Verkehr – Straßenverkehr
Ein Riesentricycle
Der Stein der Weisen • 1897
Die gigantischen Formen, welche das Leben und die mit demselben in innigem Zusammenhang stehenden menschlichen Einrichtungen in den Vereinigten Staaten von Nordamerika annehmen, äußern sich in allen Zweigen der emsigen Tätigkeit dieser – wie alle Anzeichen dafür sprechen – sich kräftig entwickelnden neuerstehenden Nation. Wenn auch viele den amerikanischen Nationalcharakter so kennzeichnende Neuerungen oder Eigenheiten im Bau- und Verkehrswesen, sowie in der industriellen Entwickelung nicht nach dem Geschmack des mehr in konservativer Bedächtigkeit fortschreitenden Europäers sind, so darf dennoch der aneifernde Einfluss des raschen Fortstürmens der Amerikaner auf andere Nationen von geringerer Beweglichkeit nicht verkannt werden.
Sind doch diese kraftvollen Praktiker, die uns unbekannte Gebiete menschlichen Wissens und Könnens durch ihr Genie zugänglich machten, zugleich die Förderer jeglichen Aufschwunges auch in den außeramerikanischen Erdteilen geworden; ja, unser Jahrhundert erhielt auch durch sie den Stempel des Riesenhaften aufgedrückt. Man erinnere sich nur der mannigfachen technischen Schöpfungen, wie elektrischen Bahnen und aller auf dem Gebiet der nutzbar angewandten Elektrizität sich bewegenden Erfindungen sowie der sonstigen gemeinnützigen Errungenschaften, die in Amerika in so kurzem Zeitraume erstanden.
Dieser Drang, alles ins Riesenhafte zu steigern, zeigt sich auch im Vehikel der neuesten Zeit – im Fahrrad, das man sonst gerne als möglichst klein und von geringem Eigengewicht herstellt. Wir führen hier nun ein Riesendreirad vor Augen, wie es eine neuenglische Firma in Form des abgebildeten Tricyeles erbaute. Acht Mann treiben den Mechanismus des Rades, welches infolge seiner Dimensionen ein Eigengewicht von 1200 kg besitzt, so dass auf einen Mann rund 150 kg kommen. Das vordere Rad misst 1,8 m im Durchmesser, wogegen die gleiche Dimension der beiden großen Hinterräder 3,4 m beträgt. Das Gestell besteht aus zwei parallelen Stahlbändern, welche nebeneinanderliegen und vorne in ein Kreuzband endigen, an welchem wieder der Griff für den Fahrradlenker angebracht ist, wie dies die Abbildung erkennen lässt.

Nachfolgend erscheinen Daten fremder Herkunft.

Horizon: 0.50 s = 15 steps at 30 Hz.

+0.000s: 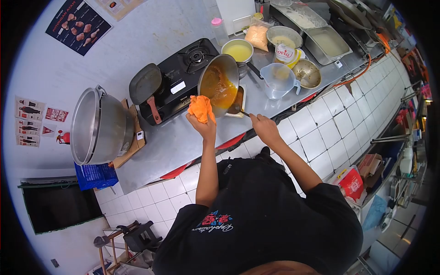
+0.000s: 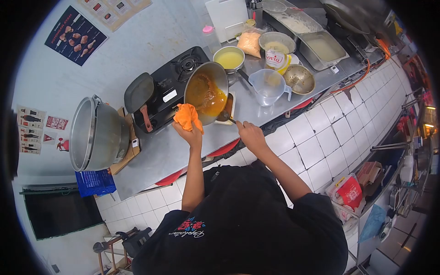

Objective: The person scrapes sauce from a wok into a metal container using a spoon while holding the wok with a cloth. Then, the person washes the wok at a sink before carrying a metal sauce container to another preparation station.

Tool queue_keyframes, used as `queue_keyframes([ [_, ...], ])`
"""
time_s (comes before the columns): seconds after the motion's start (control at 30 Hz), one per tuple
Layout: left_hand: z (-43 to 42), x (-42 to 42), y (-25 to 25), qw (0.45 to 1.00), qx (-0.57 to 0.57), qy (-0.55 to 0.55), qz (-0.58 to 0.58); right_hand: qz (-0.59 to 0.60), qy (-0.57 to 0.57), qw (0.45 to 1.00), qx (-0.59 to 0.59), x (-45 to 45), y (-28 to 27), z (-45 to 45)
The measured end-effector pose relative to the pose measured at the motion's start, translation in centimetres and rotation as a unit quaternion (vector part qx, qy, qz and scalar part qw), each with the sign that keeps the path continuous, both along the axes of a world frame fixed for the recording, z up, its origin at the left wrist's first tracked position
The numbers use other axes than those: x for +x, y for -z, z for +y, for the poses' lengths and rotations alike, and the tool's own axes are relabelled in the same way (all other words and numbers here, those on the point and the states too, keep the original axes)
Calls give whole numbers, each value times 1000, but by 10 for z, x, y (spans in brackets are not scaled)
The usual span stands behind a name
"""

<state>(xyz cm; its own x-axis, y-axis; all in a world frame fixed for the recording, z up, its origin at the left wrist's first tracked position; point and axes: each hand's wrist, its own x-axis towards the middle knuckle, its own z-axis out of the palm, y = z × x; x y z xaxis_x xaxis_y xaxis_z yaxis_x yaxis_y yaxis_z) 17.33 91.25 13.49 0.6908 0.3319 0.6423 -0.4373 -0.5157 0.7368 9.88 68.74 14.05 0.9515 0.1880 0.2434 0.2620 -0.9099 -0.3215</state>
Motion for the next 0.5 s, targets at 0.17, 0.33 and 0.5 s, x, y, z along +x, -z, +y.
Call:
queue_keyframes([
  [0.17,1,1,6,1000,-4,3,0,40,89,968,231,17,36,-12],
  [0.33,0,-2,7,1000,-18,5,17,356,137,653,654,32,57,-5],
  [0.5,-5,-5,4,999,-45,10,9,415,31,577,703,44,27,27],
])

Ein Mann vorne besorgt die Steuerung. Jedes der beiden großen Treibräder wird von je vier denselben zunächst sitzenden Männern angetrieben. Die Kettenübersetzungen mit den Zahnrädern sind ebenfalls im Vorderteil der Abbildung zu ersehen, ebenso die Pedale und deren Kuppelung. Das Merkwürdigste an dem Mechanismus dieses Fahrrades ist jedoch die Tatsache, dass die Steuerung desselben nicht nach abwärts, sondern in der Richtung nach aufwärts geschieht, was in der Absicht gelegen ist, das große Eigengewicht des Vehikels leichter zu bewältigen. Nebenbei sei bemerkt, dass die Länge der Maschine 5,5 m erreicht. Entsprechend diesen Größenverhältnissen des Rades sind auch die Pneumatikreifen nach dem bei Fahrrädern sonst üblichen System von riesiger Ausdehnung. Die Speichen der großen Räder haben eine Dicke von fast 2 cm, diejenigen des kleinen Steuerrades eine solche von annähernd 1 cm im Durchmesser.
Den Nachweis für die Brauchbarkeit dieses Riesenfahrrades erbrachte eine Probefahrt auf der Straße zwischen Boston und Brockton in einer Entfernung von 30 km. Von letzterem Ort ging die Fahrt noch weiter bis zu dem fernere 150 km gelegenen Städtchen Concord, ohne dass die Maschine eine Störung zeigte.